« Il n’y a pas de plan B parce qu’il n’y a pas de planète B » (Emmanuel Macron)

Le Vendredi 2 juin 2017

Crédits : A. Bouquet/Ministère
Le président de la République Emmanuel Macron a regretté jeudi 1er juin, la décision du président Donald Trump de retirer les États-Unis de l’Accord de Paris, et a annoncé que la France serait plus déterminée et ambitieuse encore pour l’avenir. Nicolas Hulot, ministre d’État, ministre de la Transition écologique et solidaire a assuré que la France reprendrait le leadership climatique.

Le changement climatique : « l’un des grands défis de notre temps »

Le président de la République s’est exprimé jeudi 1er juin en direct de l’Élysée immédiatement après la déclaration du président Trump. Il a pris note de cette décision tout en la regrettant, en soulignant que le changement climatique est « l’un des grands défis de notre temps. Ce qui paraissait encore pouvoir être discuté il a y quelques années s’impose désormais à nous tous avec une grande évidence ».

Le président a également rappelé avec force que : « la vocation de la France est de mener ces combats qui impliquent l’Humanité tout entière. C’est pourquoi la France s’est placée à l’avant-garde de la lutte contre le changement climatique. Elle s’est engagée résolument dans toutes les négociations internationales. En décembre 2015, la France a réussi ce tour de force de faire signer 195 pays, de leur faire signer un engagement commun, l’Accord de Paris pour le climat. »

« La France ce soir appelle l’ensemble des pays signataires à demeurer dans le cadre de l’Accord de Paris, à rester à la hauteur des responsabilités qui sont les nôtres et à ne rien céder. » a-t-il souligné.

Il a réaffirmé clairement que sur le climat il n'y avait pas de plan B parce qu’il n’y a pas de planète B.

Des initiatives à venir

Le président a assuré que la France « jouera son rôle dans le monde. (…) Je me suis entretenu, il y a quelques instants, avec la Chancelière d’Allemagne, nous prendrons ensemble, dans les prochains jours, des initiatives fortes allant en ce sens. Samedi, je verrai le Premier ministre indien à Paris et m’entretiendrai sur ce sujet avec lui. Dans les prochains jours, je parlerai aux principaux décideurs pour m’assurer de leur engagement. »

« On ne remettra pas à plat l’Accord de Paris »

Le ministre d’État Nicolas Hulot a de son côté réaffirmé, comme l’avait précisé le président de la République, que l’Accord de Paris ne serait pas renégocié.
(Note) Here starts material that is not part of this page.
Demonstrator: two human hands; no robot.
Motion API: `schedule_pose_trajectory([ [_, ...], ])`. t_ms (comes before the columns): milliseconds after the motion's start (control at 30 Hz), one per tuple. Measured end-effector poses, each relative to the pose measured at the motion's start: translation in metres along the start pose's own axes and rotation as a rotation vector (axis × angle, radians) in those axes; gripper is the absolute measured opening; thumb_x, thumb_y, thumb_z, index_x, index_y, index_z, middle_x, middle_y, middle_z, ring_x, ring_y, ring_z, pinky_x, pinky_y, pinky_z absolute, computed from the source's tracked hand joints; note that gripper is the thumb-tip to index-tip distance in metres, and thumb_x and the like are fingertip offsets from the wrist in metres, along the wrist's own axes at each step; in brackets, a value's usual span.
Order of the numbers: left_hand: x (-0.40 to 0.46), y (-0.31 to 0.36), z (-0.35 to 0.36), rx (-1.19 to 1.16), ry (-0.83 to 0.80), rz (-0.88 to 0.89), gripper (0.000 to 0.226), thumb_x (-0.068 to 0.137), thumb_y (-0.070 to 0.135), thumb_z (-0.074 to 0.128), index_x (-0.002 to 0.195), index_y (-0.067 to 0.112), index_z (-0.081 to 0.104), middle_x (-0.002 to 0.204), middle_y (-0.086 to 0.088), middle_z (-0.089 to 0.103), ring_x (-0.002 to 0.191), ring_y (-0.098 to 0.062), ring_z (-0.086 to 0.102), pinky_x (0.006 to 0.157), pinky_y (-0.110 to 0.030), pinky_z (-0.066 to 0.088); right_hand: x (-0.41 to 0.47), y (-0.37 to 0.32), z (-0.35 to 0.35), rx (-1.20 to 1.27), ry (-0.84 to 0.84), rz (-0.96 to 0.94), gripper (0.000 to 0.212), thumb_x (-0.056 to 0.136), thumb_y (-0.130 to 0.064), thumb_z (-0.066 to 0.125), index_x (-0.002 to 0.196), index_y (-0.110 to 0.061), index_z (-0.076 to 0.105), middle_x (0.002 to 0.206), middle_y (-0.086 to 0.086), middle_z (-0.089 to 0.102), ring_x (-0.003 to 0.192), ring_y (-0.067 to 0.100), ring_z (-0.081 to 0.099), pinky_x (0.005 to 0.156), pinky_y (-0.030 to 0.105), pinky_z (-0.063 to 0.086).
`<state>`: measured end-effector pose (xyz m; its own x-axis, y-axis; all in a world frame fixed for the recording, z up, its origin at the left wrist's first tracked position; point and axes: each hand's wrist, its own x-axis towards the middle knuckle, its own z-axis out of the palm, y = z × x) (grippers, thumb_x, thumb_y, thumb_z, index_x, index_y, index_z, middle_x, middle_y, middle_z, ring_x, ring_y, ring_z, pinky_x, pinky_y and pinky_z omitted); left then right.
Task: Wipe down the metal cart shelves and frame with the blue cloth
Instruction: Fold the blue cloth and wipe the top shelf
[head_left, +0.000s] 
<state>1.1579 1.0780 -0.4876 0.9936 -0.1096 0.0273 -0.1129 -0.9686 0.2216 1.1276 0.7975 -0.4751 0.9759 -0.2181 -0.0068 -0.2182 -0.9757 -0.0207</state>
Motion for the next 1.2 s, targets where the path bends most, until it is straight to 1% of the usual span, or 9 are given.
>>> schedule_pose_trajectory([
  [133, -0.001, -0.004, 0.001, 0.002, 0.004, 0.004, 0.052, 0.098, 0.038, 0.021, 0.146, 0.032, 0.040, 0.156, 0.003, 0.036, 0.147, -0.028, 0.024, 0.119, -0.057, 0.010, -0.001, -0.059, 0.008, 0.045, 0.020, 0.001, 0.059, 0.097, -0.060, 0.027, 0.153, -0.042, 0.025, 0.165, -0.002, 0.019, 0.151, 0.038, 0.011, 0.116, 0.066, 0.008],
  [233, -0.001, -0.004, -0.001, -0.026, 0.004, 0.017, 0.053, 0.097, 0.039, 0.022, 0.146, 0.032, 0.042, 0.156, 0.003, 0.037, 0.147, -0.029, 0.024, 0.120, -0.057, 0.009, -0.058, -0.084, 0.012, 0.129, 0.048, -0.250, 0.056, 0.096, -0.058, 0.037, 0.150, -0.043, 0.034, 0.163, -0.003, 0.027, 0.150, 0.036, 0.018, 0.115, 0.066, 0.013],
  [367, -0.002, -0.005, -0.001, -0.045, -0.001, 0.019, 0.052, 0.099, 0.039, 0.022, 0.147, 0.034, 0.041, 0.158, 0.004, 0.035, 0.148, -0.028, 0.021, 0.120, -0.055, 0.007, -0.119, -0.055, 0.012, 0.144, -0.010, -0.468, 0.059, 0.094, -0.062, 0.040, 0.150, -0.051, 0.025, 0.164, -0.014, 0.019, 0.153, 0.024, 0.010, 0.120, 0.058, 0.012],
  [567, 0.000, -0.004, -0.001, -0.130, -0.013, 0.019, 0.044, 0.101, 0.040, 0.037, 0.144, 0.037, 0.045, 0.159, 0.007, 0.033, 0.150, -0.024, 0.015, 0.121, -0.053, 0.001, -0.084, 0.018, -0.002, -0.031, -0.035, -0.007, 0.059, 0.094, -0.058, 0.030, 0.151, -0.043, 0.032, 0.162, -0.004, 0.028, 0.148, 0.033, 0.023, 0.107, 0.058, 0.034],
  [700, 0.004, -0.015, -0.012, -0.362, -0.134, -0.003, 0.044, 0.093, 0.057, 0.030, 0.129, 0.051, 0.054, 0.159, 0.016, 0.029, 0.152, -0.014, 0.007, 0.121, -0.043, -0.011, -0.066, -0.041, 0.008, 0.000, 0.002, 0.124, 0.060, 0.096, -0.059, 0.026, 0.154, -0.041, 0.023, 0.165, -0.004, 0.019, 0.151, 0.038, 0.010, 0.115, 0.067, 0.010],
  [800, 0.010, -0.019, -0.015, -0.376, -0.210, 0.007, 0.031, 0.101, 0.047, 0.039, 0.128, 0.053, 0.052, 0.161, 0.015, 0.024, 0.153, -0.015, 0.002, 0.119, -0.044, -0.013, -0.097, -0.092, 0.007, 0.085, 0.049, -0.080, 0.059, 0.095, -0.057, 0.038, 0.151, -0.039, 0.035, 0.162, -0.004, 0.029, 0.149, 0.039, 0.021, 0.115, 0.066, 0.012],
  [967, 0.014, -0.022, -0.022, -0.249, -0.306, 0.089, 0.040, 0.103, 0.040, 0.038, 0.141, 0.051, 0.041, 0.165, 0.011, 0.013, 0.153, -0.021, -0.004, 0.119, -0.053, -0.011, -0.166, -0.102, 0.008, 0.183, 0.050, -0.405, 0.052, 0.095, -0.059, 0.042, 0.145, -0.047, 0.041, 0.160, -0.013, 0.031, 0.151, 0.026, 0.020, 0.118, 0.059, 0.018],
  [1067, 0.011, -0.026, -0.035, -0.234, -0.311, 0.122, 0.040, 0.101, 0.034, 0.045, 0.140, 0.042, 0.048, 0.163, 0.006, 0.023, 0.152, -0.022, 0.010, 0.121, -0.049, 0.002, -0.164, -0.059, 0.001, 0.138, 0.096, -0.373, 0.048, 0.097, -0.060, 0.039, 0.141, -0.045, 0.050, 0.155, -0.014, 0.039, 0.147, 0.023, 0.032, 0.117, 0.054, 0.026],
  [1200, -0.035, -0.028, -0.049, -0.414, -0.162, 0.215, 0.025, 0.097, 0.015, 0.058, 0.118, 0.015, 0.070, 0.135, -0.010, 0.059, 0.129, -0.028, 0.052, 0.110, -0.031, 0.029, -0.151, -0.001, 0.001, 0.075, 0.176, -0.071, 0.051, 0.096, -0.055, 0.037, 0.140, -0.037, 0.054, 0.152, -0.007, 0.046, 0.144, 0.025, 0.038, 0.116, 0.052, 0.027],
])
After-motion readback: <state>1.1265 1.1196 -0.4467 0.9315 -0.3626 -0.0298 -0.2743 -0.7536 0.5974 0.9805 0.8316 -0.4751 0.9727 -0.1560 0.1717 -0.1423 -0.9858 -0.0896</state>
S’il a exprimé sa profonde tristesse, il a aussi montré sa détermination en soulignant : « l’accord de Paris est une dynamique irréversible, nous en avons des preuves chaque jour : le prix des énergies renouvelables baisse, partout sur la planète, les villes, les régions et les citoyens passent à l’action.

Le ministre d’État s’est associé à la déclaration des ministres de la coalition pour l’ambition au côté de nombreux pays européens, mais aussi des petits états insulaires particulièrement menacés par le changement climatique.

Il a par ailleurs souligné que la France allait reprendre la main, que des initiatives allaient être lancées, en Europe et en Afrique, et qu’il ferait des propositions au Président dans ce sens.

Il a enfin expliqué que la décision du président Trump pouvait avoir un effet de mobilisation et assuré que la France reprendrait le leadership climatique.